Reinforcing “the primacy of international law” at a time when Israel’s Western-enabled, live-streamed genocide is reducing it “to tatters,” as Ireland’s president puts it, has never been as urgent. Cognizant of that, several states, while not supporting the genocide charge against Israel, have strongly expressed confidence in the ICJ and respect for its decisions, hinting that they oppose any interference in its work.  

Expectedly, genocide denial and attacks on South Africa’s case have come mainly from colonial Western states, led by the US. A former Portuguese secretary of state has commented on the shameless role of the US saying, “No one could accuse the U.S. of double standards. What it is vulnerable to is the accusation that it no longer has any standards at all.” Following Israel’s ICJ defense, dismissed by legal scholars and human rights experts as propaganda-heavy, legally wanting, and riddled with lies, Germany announced it will intervene on Israel’s side. Shaming Germany’s complicity, Namibia has said, “Germany cannot morally express commitment to the United Nations Convention against genocide, including atonement for the genocide in Namibia, whilst supporting the equivalent of a holocaust and genocide in Gaza.”
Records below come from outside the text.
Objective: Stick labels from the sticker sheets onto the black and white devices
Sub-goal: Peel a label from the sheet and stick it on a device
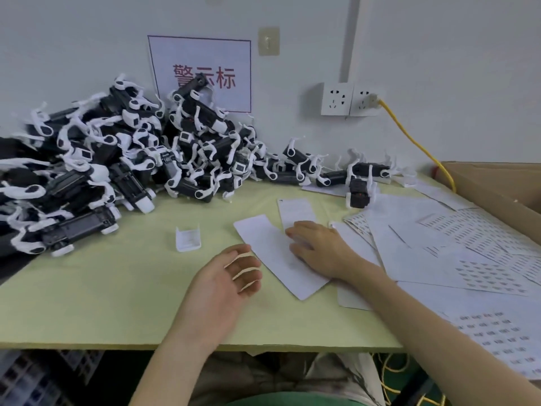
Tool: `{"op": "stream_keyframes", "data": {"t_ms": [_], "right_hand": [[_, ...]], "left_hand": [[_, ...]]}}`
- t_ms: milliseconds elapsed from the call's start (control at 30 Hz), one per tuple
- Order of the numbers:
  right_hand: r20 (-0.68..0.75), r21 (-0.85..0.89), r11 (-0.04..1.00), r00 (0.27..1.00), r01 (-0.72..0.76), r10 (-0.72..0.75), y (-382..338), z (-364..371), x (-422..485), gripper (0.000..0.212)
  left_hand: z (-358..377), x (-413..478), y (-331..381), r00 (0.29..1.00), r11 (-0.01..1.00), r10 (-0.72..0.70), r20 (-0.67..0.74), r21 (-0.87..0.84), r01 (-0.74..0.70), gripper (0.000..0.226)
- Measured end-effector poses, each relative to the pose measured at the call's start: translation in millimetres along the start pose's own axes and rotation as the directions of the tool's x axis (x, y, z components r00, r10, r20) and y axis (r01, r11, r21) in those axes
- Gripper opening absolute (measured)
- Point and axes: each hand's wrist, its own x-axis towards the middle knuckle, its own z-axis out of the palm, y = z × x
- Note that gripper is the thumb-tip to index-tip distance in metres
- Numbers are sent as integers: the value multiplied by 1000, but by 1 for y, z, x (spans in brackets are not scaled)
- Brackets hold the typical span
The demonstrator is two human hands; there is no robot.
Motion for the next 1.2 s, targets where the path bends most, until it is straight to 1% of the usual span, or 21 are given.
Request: {"op": "stream_keyframes", "data": {"t_ms": [67,167,233,300,367,400,467,533,567,633,733,800,833,867,900,933,1000,1033,1100,1167,1200], "right_hand": [[-24,-31,999,1000,20,-21,1,3,0,41],[-36,-52,998,999,20,-22,-1,3,0,41],[-30,-63,998,999,25,-27,-3,2,0,40],[-32,-76,997,999,32,-34,-5,2,0,40],[-38,-80,996,999,33,-36,-7,2,-1,40],[-42,-80,996,999,31,-35,-7,2,-1,39],[-43,-76,997,999,26,-29,-6,3,-1,39],[-49,-72,997,998,27,-31,-5,4,0,39],[-49,-72,997,998,31,-34,-4,4,1,39],[-49,-64,997,998,31,-35,-4,4,1,39],[-36,-44,999,999,30,-32,-4,3,0,37],[-51,22,999,998,29,-28,-5,0,-1,33],[-89,77,997,996,22,-15,-6,-2,-2,32],[-159,140,990,987,13,9,-5,-4,-3,31],[-247,211,978,968,13,41,-5,-6,-4,30],[-329,285,958,942,29,70,-5,-8,-6,29],[-395,403,911,915,87,88,-4,-13,-10,35],[-367,437,892,928,112,63,-4,-15,-11,42],[-255,462,875,967,145,-25,-6,-16,-14,64],[-197,466,866,975,182,-99,-10,-13,-14,80],[-198,474,859,974,194,-111,-11,-10,-13,78]], "left_hand": [[-4,13,16,998,982,51,-26,185,-45,13],[-6,49,49,938,819,334,-98,522,-237,18],[-12,82,69,872,618,479,-106,746,-249,17],[-20,116,85,838,329,544,-32,927,-179,26],[-31,145,98,855,32,517,40,997,-66,52],[-36,156,102,877,-42,479,33,999,-15,63],[-42,175,108,940,-34,340,-39,998,53,69],[-49,192,107,967,-39,245,-64,996,76,37],[-51,196,104,963,-70,264,-51,995,72,27],[-52,198,96,954,-136,301,-4,990,47,36],[-43,178,82,933,-188,336,128,980,-66,29],[-26,160,72,887,-129,412,210,977,-171,26],[-15,151,67,855,-41,463,232,970,-241,27],[-5,143,64,832,97,503,234,941,-324,29],[6,136,64,829,276,515,218,874,-401,33],[15,129,66,851,467,487,198,764,-445,35],[31,117,71,924,812,327,199,440,-382,33],[37,114,72,947,914,242,210,277,-295,31],[44,113,66,969,991,120,214,32,-130,26],[44,116,53,973,996,68,219,-67,-54,20],[43,117,46,973,996,54,225,-82,-36,19]]}}
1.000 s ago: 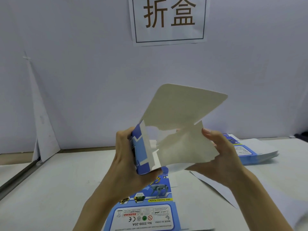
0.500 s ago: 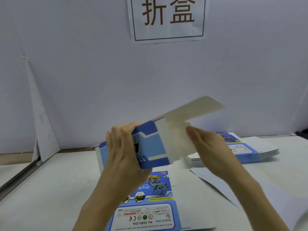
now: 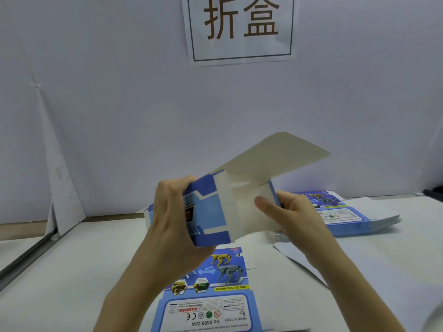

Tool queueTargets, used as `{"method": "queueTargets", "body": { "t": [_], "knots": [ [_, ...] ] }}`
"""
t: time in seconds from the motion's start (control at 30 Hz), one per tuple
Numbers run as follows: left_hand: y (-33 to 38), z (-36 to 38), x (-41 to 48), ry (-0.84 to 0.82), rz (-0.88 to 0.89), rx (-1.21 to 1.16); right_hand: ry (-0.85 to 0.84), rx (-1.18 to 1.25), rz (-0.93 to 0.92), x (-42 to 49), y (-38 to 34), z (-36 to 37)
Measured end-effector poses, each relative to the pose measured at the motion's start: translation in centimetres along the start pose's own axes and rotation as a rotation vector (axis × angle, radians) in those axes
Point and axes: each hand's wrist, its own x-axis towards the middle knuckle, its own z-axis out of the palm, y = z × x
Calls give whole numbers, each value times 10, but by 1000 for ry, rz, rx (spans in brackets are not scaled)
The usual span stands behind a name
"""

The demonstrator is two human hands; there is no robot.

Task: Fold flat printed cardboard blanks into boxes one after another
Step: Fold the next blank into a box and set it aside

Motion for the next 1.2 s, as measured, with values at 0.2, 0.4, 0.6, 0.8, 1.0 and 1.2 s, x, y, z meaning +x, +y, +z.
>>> {"method": "queueTargets", "body": {
  "t": [0.2,0.4,0.6,0.8,1.0,1.2],
  "knots": [
    [1,-1,-2,-99,-110,-191,-66,-115,125,-6,-9,-11],
    [21,3,4,-284,-625,-533,196,-385,225,0,-7,-11],
    [31,7,17,-240,-818,-858,244,-580,145,-3,-12,-6],
    [21,6,12,-231,-845,-748,239,-677,25,-9,-16,1],
    [3,20,-3,-57,-782,-89,248,-825,-197,-18,-20,20],
    [1,25,-5,29,-674,162,223,-838,-141,-12,-13,22]
  ]
}}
Strong support for the South African case before the ICJ has come from Bosnian survivors of genocide. They wrote: “As survivors of the Bosnian Genocide and War who have witnessed the devastating consequences of inaction, your support is crucial in urging the ICJ to act decisively to protect Palestinians in Gaza.” 

Based on the massive public record of Israel’s genocidal acts and its leaders’ unambiguous expressions of genocidal intent, and in light of the emerging well-resourced facts that refute much of the propaganda desperately deployed by Israel to justify its unjustifiable genocide, the court of public opinion already sees Israel as guilty of genocide. This changes everything. 

South Africa’s ICJ case against Israel’s US-enabled genocide will be remembered, says international law scholar Saul Takahashi, as “the first step towards finally holding a rogue state accountable for repeated, longstanding violations of international law; or as the last, dying breath of a dysfunctional, Western-led international system.”